Clustered configurations, therefore, provide the highest data availability with a hot recovery if a VTSS within a cluster has an outage (replicated data remains available without requiring recalls from MVCs).

Before VTCS 7.0, a cluster could only consist of two VTSSs. With VTCS 7.0, many VTSSs can form a single cluster. A VTV, however, can only be resident in two VTSSs at any point in time.

A cluster can span geographic locations. A cluster, however, must be within a single TapePlex (controlled by a single CDS).

A VTV can be replicated (copied) from one VTSS to another either:

  • Asynchronously to the VTV creation. Scheduled to complete as soon as possible after the VTV dismount

  • Synchronously with the VTV creation. The VTV dismount will not complete until the replication is complete.

Note:

For synchronous replication, either through CLINKs or enhanced replication, the VTSS terminates the replication if the replication will cause the Missing Interrupt Handler (MIH) to be exceeded.

For VSM 6 and VSM 7, the MIH timeout value can be configured from 20-45 minutes in 5 minute increments. For VSM4 and VSM 5, the MIH timeout value can be configured to be 20 or 45 minutes. The value set in the VTSS must match the value set at the mainframe.

The connections between VTSSs within a cluster can be either uni-directional, where data (VTVs) flows only one way or bi-directional, where data (VTVs) can flow in both directions. The CONFIG utility specifies whether a cluster is uni- or bi-directional, and a VTVs Management Class determines its replication policy, if any, and whether the replication is done synchronously or asynchronously.

So both vaulting MVCs (as described in "Using the ELS External Vaulting Feature") and VTV replication can facilitate a Disaster Recovery/Business Continuance solution. VTV replication, however, is superior as a High Availability solution because with replication:

  • Data can be backed up synchronously.

  • Recent data, which has been replicated to a "Recovery" VTSS, can be restored more quickly because you do not have to mount MVCs.

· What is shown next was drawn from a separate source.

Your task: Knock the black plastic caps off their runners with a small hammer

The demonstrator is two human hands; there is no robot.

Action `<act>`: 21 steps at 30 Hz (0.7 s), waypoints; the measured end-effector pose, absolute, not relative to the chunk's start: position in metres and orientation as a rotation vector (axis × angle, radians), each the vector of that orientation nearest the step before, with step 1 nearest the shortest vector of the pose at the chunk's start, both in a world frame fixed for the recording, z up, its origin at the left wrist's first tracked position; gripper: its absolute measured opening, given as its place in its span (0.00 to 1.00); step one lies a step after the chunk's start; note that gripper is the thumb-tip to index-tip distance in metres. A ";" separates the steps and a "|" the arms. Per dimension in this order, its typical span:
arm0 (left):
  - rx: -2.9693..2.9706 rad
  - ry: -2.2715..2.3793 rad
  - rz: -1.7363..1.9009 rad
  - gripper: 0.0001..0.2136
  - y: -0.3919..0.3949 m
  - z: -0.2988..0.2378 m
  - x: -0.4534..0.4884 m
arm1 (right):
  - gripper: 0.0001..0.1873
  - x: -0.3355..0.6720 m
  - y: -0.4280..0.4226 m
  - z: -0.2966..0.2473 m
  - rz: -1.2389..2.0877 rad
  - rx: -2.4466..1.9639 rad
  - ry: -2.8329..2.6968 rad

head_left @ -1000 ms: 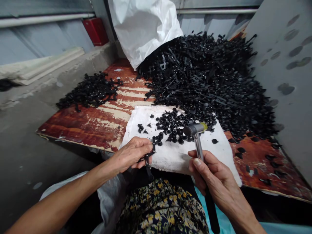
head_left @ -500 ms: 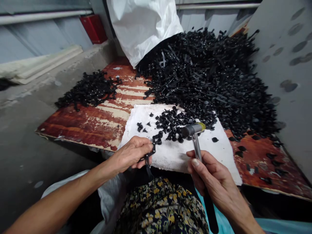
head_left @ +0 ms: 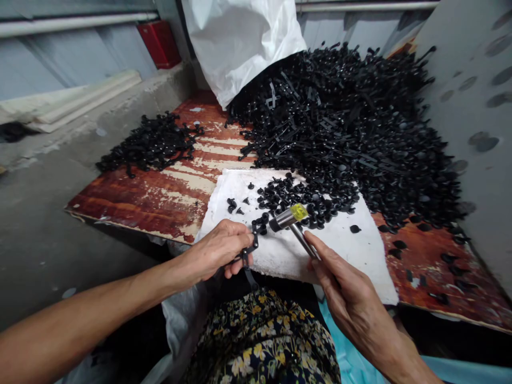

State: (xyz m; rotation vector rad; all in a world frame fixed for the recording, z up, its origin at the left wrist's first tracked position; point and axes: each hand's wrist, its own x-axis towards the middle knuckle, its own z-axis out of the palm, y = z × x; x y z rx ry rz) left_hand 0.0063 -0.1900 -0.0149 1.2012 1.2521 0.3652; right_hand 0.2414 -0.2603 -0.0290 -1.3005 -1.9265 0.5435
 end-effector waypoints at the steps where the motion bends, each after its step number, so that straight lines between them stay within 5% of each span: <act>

Clustered VTSS Requirements

Table 6-1 shows requirements for clustered VTSS.

Table 6-1 Clustered VTSS Requirements

Component Requirement

Extended Clusters

D02.07.00.00 or greater VTSS microcode for VSM4s or VSM5s with FICON connections only. For VSM 6 and VSM 7, all levels of microcode.

2 VTSSs within a cluster (ESCON Interfaces)

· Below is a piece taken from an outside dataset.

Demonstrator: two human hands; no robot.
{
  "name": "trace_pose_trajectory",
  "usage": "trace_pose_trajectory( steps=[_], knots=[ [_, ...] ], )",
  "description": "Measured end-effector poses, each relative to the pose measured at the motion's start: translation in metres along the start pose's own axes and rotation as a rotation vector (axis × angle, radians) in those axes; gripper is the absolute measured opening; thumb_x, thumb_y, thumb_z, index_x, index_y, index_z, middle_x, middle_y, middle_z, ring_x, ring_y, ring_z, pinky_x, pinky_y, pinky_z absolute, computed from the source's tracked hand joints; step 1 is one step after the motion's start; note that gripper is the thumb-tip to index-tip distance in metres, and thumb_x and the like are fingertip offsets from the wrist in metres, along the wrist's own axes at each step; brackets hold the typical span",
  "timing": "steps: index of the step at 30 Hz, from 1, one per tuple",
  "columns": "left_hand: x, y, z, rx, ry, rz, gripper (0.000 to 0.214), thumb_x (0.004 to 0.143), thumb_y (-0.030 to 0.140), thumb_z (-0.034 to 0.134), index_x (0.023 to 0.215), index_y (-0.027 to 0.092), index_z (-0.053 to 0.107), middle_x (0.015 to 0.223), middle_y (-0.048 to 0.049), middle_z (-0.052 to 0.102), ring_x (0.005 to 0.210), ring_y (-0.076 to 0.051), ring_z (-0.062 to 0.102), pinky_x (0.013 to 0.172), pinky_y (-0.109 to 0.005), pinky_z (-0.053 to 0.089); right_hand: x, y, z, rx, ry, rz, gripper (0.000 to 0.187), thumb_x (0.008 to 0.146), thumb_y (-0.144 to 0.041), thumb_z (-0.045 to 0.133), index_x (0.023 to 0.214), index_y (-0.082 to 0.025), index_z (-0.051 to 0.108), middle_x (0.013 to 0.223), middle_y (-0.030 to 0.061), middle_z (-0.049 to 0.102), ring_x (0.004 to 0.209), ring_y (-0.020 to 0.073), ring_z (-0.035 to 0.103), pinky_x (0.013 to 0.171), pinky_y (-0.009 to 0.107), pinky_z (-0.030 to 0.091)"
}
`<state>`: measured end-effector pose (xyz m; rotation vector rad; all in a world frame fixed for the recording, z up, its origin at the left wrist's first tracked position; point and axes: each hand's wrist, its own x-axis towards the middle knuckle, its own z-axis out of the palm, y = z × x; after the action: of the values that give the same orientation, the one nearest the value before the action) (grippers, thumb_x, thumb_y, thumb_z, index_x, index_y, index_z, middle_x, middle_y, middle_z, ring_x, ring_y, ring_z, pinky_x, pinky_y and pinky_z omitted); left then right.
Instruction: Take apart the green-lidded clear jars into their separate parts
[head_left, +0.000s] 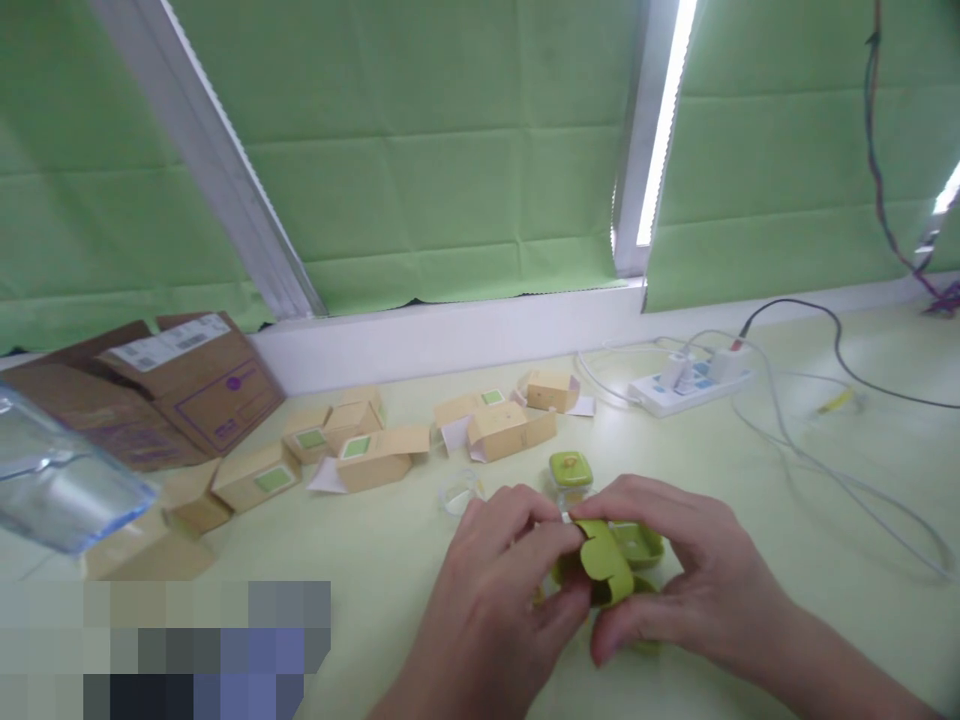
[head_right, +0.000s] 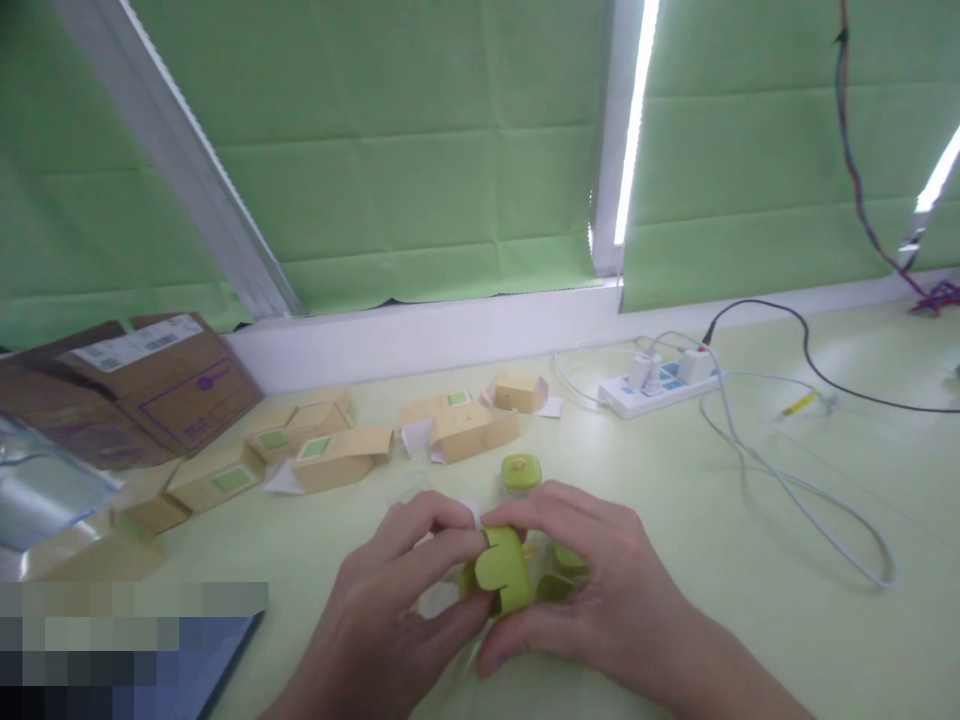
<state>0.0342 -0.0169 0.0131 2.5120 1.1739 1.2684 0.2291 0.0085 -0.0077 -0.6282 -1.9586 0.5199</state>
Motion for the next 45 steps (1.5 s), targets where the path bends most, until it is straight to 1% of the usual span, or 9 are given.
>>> trace_pose_trajectory(
  steps=[7, 15, 19, 22, 26, 32, 36, 40, 45],
  knots=[
    [0.001, 0.008, -0.007, 0.049, -0.008, 0.014, 0.024, 0.073, 0.0, 0.065, 0.088, 0.019, 0.062, 0.084, 0.0003, 0.064, 0.076, -0.017, 0.059, 0.07, -0.033, 0.043, -0.004, 0.001, -0.001, 0.007, -0.012, 0.019, 0.069, 0.057, -0.046, 0.093, 0.117, -0.031, 0.062, 0.095, -0.0002, 0.072, 0.082, 0.0197, 0.068, 0.075, 0.029, 0.054],
    [-0.004, 0.009, -0.007, -0.007, -0.051, -0.079, 0.025, 0.073, 0.002, 0.064, 0.088, 0.021, 0.058, 0.089, -0.0005, 0.061, 0.084, -0.019, 0.057, 0.077, -0.035, 0.043, -0.006, 0.003, 0.0, 0.056, 0.005, 0.076, 0.064, 0.057, -0.05, 0.092, 0.113, -0.032, 0.065, 0.094, 0.0001, 0.072, 0.082, 0.0207, 0.066, 0.073, 0.03, 0.052],
    [0.001, 0.008, -0.015, -0.045, 0.023, -0.113, 0.022, 0.073, 0.002, 0.059, 0.083, 0.021, 0.053, 0.081, 0.0004, 0.055, 0.077, -0.017, 0.054, 0.071, -0.031, 0.043, -0.005, 0.009, -0.005, 0.041, 0.052, 0.155, 0.059, 0.061, -0.048, 0.092, 0.112, -0.034, 0.067, 0.095, 0.0001, 0.072, 0.087, 0.0218, 0.066, 0.075, 0.031, 0.052],
    [0.004, -0.002, -0.024, -0.014, 0.092, -0.21, 0.016, 0.076, 0.008, 0.055, 0.08, 0.022, 0.052, 0.075, 0.0027, 0.052, 0.068, -0.015, 0.049, 0.063, -0.028, 0.04, -0.004, 0.016, -0.008, 0.087, 0.124, 0.215, 0.056, 0.063, -0.043, 0.092, 0.113, -0.035, 0.067, 0.102, 0.0, 0.071, 0.096, 0.0226, 0.066, 0.086, 0.033, 0.053],
    [0.004, -0.025, -0.031, 0.004, 0.017, -0.482, 0.003, 0.08, 0.02, 0.051, 0.08, 0.023, 0.053, 0.069, 0.0041, 0.051, 0.063, -0.016, 0.048, 0.06, -0.029, 0.041, -0.002, 0.02, -0.007, 0.22, 0.203, 0.252, 0.052, 0.07, -0.035, 0.09, 0.115, -0.035, 0.065, 0.111, -0.0003, 0.069, 0.102, 0.0203, 0.065, 0.093, 0.031, 0.053],
    [0.003, -0.031, -0.027, 0.068, -0.073, -0.537, 0.011, 0.08, 0.019, 0.045, 0.071, 0.025, 0.045, 0.062, 0.0063, 0.045, 0.058, -0.016, 0.049, 0.053, -0.026, 0.037, -0.001, 0.014, -0.004, 0.259, 0.15, 0.284, 0.048, 0.077, -0.03, 0.086, 0.119, -0.034, 0.063, 0.113, 0.0015, 0.066, 0.104, 0.0201, 0.065, 0.092, 0.03, 0.054],
    [0.001, -0.031, -0.026, 0.187, -0.112, -0.53, 0.008, 0.084, 0.021, 0.048, 0.08, 0.023, 0.054, 0.068, 0.0041, 0.05, 0.064, -0.02, 0.054, 0.062, -0.031, 0.04, -0.001, 0.012, -0.003, 0.278, 0.143, 0.319, 0.048, 0.078, -0.029, 0.084, 0.12, -0.035, 0.062, 0.112, 0.0009, 0.062, 0.096, 0.0181, 0.066, 0.083, 0.028, 0.057],
    [-0.004, -0.045, -0.027, 0.28, -0.143, -0.52, 0.017, 0.089, 0.022, 0.049, 0.096, 0.02, 0.065, 0.072, 0.0015, 0.054, 0.07, -0.023, 0.058, 0.068, -0.035, 0.042, 0.0, 0.011, -0.004, 0.27, 0.096, 0.332, 0.048, 0.078, -0.029, 0.084, 0.122, -0.035, 0.064, 0.12, 0.003, 0.054, 0.108, 0.0223, 0.063, 0.086, 0.031, 0.058],
    [-0.01, -0.058, -0.022, 0.317, -0.182, -0.501, 0.024, 0.091, 0.022, 0.052, 0.099, 0.018, 0.075, 0.078, -0.0025, 0.063, 0.072, -0.022, 0.064, 0.072, -0.035, 0.048, 0.002, 0.011, -0.004, 0.173, 0.048, 0.373, 0.052, 0.082, -0.03, 0.079, 0.129, -0.037, 0.06, 0.125, 0.0028, 0.052, 0.107, 0.0202, 0.061, 0.088, 0.031, 0.057]
  ],
)
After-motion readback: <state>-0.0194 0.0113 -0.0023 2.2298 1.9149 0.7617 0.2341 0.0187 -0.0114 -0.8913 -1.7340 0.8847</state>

The Primary and Secondary VTSSs can be any combination of VSM4s where the Secondary can be of any capacity. VSM5s do not have ESCON interfaces, and cannot be in a cluster with other VTSSs that use ESCON

2 VTSSs within a cluster (FICON Interfaces)

The Primary and Secondary VTSSs can be any combination of VSM4 and VSM5 where the Secondary can be of any capacity. For example, all of the following are valid:

  • Primary VSM5, Secondary VSM4

  • Primary VSM5, Secondary VSM5

  • Primary VSM4, Secondary VSM4

  • Primary VSM4, Secondary VSM5 (not recommended)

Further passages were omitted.